# KDP Print/New Paperback thing on KDP Dashboard (MERGED)



## libwin (Aug 22, 2015)

Is anyone else seeing this? It says it's in beta.


----------



## jdcore (Jul 2, 2013)

Isn't that what Create Space is?


----------



## lyndabelle (Feb 26, 2015)

jdcore said:


> Isn't that what Create Space is?


I know, right? Unless they are trying to get the people that only do ebooks right now to try print as an option.


----------



## UnicornEmily (Jul 2, 2011)

So, I'm guessing it's just a new interface for Createspace, so you can do both things in one place.  I'm suspecting it has exactly the same terms and will give exactly the same royalty: just the added convenience of being able to look in only one place for all of your sales on Amazon.  And (presumably) the slight added convenience of making it really easy for your e-books and paperbacks to link automatically.
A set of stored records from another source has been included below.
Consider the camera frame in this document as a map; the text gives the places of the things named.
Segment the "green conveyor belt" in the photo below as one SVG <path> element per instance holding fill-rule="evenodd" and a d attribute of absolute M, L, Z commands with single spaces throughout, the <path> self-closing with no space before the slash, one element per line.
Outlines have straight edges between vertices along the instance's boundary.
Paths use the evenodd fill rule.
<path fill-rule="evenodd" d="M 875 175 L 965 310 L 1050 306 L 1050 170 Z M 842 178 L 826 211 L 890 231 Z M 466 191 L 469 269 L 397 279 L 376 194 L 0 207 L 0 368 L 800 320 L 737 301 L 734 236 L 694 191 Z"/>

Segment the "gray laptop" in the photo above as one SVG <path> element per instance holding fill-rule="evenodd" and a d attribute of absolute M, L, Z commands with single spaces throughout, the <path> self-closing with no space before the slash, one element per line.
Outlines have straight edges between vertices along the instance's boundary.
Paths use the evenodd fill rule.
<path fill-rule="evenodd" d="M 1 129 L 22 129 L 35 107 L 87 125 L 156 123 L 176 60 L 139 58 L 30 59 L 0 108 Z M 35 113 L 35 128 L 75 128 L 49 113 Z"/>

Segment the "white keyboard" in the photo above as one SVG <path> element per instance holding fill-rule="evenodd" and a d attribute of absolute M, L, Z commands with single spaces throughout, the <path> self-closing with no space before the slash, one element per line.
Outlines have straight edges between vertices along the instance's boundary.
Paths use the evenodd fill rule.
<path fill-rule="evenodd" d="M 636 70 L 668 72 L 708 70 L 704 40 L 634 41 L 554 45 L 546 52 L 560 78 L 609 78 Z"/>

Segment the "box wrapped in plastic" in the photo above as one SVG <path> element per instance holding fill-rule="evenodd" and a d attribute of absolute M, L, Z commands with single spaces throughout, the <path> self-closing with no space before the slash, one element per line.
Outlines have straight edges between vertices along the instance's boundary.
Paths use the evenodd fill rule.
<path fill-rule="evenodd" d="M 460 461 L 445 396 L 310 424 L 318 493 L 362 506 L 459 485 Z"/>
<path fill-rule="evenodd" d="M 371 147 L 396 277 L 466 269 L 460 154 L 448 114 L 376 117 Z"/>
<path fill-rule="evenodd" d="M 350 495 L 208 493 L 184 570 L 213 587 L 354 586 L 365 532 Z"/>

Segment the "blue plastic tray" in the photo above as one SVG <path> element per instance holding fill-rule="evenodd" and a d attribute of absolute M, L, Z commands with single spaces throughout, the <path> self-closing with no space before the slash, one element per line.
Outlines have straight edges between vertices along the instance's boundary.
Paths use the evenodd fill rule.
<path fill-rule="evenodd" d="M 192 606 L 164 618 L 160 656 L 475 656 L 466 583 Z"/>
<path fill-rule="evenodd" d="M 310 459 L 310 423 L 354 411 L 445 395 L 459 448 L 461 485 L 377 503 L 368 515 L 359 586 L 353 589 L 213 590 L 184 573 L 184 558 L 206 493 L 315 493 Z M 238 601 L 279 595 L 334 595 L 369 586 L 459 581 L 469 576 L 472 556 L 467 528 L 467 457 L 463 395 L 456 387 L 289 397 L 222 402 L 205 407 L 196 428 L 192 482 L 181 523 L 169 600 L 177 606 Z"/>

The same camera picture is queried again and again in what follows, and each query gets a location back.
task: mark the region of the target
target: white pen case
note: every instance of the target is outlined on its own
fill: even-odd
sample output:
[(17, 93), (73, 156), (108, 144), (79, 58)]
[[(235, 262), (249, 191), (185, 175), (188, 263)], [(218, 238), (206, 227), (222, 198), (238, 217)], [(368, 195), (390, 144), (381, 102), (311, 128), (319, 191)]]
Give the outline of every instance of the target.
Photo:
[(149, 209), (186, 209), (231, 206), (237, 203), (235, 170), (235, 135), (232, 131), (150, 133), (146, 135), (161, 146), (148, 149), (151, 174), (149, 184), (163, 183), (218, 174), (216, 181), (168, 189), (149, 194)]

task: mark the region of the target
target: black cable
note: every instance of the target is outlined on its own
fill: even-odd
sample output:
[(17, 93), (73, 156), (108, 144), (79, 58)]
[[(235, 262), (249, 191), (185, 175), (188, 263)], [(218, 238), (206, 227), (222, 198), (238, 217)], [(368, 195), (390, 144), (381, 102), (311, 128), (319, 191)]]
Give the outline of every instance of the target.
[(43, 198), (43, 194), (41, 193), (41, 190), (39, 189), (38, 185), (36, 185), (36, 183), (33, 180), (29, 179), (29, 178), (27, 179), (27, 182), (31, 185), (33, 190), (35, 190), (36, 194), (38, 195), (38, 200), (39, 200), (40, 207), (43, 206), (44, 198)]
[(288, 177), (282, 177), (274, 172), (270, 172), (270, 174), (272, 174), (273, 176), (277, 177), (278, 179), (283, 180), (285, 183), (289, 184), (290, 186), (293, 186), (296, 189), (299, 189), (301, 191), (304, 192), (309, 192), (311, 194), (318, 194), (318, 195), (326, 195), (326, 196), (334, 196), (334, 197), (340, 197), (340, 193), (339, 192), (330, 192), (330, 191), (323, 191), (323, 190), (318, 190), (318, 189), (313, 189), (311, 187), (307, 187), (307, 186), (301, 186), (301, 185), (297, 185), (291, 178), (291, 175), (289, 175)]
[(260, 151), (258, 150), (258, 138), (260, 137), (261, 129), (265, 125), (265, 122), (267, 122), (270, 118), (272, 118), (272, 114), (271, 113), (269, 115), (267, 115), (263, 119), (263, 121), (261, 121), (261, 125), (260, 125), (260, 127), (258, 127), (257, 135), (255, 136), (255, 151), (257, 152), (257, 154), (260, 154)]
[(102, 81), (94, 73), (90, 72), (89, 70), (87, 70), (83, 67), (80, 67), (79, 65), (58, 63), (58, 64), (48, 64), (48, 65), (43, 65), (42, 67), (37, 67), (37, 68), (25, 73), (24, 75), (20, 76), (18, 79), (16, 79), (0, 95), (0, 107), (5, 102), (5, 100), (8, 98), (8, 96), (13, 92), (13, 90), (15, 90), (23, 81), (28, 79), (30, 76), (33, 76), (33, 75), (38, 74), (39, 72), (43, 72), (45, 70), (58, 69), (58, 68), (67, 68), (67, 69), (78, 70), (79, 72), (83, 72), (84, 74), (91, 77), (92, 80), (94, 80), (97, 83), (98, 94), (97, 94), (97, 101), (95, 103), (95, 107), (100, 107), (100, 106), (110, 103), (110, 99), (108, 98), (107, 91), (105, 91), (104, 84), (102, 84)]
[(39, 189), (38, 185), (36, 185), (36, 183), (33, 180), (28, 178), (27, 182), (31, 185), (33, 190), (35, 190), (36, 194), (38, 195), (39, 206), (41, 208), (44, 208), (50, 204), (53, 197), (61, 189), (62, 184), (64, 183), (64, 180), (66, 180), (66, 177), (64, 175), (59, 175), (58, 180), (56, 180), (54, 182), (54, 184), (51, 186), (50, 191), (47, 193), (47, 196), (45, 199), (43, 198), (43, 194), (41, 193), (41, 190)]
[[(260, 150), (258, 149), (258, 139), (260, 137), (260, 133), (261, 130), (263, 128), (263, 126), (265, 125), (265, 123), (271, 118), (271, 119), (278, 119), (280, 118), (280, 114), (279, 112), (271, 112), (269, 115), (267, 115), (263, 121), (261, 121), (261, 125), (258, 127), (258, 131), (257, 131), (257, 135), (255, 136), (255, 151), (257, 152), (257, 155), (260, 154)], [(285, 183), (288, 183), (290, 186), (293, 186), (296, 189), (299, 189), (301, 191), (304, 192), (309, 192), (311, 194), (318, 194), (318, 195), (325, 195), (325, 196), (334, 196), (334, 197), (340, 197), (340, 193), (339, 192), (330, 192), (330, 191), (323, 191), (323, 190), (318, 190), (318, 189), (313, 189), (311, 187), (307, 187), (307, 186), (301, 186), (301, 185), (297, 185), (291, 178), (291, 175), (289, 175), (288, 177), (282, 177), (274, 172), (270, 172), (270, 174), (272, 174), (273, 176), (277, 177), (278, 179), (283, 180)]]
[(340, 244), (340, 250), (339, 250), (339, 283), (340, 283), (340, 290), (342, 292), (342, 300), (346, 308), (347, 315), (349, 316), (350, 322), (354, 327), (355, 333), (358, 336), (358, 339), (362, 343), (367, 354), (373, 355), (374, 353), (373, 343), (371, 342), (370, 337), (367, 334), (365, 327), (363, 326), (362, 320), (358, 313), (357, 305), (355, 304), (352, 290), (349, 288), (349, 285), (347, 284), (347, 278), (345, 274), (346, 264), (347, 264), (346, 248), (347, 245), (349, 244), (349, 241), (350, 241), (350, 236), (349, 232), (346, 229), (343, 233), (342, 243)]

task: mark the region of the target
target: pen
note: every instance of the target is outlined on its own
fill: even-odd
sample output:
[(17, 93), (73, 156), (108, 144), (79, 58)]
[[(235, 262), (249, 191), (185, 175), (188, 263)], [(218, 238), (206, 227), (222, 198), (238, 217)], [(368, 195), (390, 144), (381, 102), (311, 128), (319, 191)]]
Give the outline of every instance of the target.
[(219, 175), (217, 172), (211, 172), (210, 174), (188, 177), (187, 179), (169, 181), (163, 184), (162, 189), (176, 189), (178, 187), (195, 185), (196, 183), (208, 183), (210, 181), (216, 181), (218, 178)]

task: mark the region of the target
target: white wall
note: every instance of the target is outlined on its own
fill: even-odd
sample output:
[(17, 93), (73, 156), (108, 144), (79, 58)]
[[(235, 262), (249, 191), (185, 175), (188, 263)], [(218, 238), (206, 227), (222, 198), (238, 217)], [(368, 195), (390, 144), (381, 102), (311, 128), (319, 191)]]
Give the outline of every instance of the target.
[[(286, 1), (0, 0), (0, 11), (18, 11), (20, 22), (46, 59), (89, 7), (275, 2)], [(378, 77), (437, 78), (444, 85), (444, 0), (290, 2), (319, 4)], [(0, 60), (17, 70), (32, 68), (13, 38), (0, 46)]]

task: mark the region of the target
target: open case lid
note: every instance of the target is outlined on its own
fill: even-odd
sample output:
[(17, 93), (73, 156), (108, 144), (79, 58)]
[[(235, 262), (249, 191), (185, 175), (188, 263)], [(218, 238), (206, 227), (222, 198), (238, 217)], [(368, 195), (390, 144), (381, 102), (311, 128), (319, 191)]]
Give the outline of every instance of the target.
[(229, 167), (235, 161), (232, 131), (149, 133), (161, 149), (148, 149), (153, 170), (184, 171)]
Anyone else dug into it farther and discovered any differences, however?  Anyone see any reason to do it, other than those possible tiny conveniences if you don't plan to sell your paperback anywhere but Amazon?


----------



## TheLass (Mar 13, 2016)

Where on your dashboard is it?  I can't see anything on mine (except a link to CreateSpace in the footer).


----------



## Guest (Aug 3, 2016)

I can't see anything either.


----------



## GeneDoucette (Oct 14, 2014)

yah neither am I...


----------



## DC Swain (Feb 24, 2013)

Any chance of a screenshot? We're not doubting you (I seem to recall someone else posting a thread about "KDP Print" recently), but would be cool to see what it looks like.


----------



## DC Swain (Feb 24, 2013)

dcswain said:


> Any chance of a screenshot? We're not doubting you (I seem to recall someone else posting a thread about "KDP Print" recently), but would be cool to see what it looks like.


For what it's worth here is the other thread (all 3 posts...)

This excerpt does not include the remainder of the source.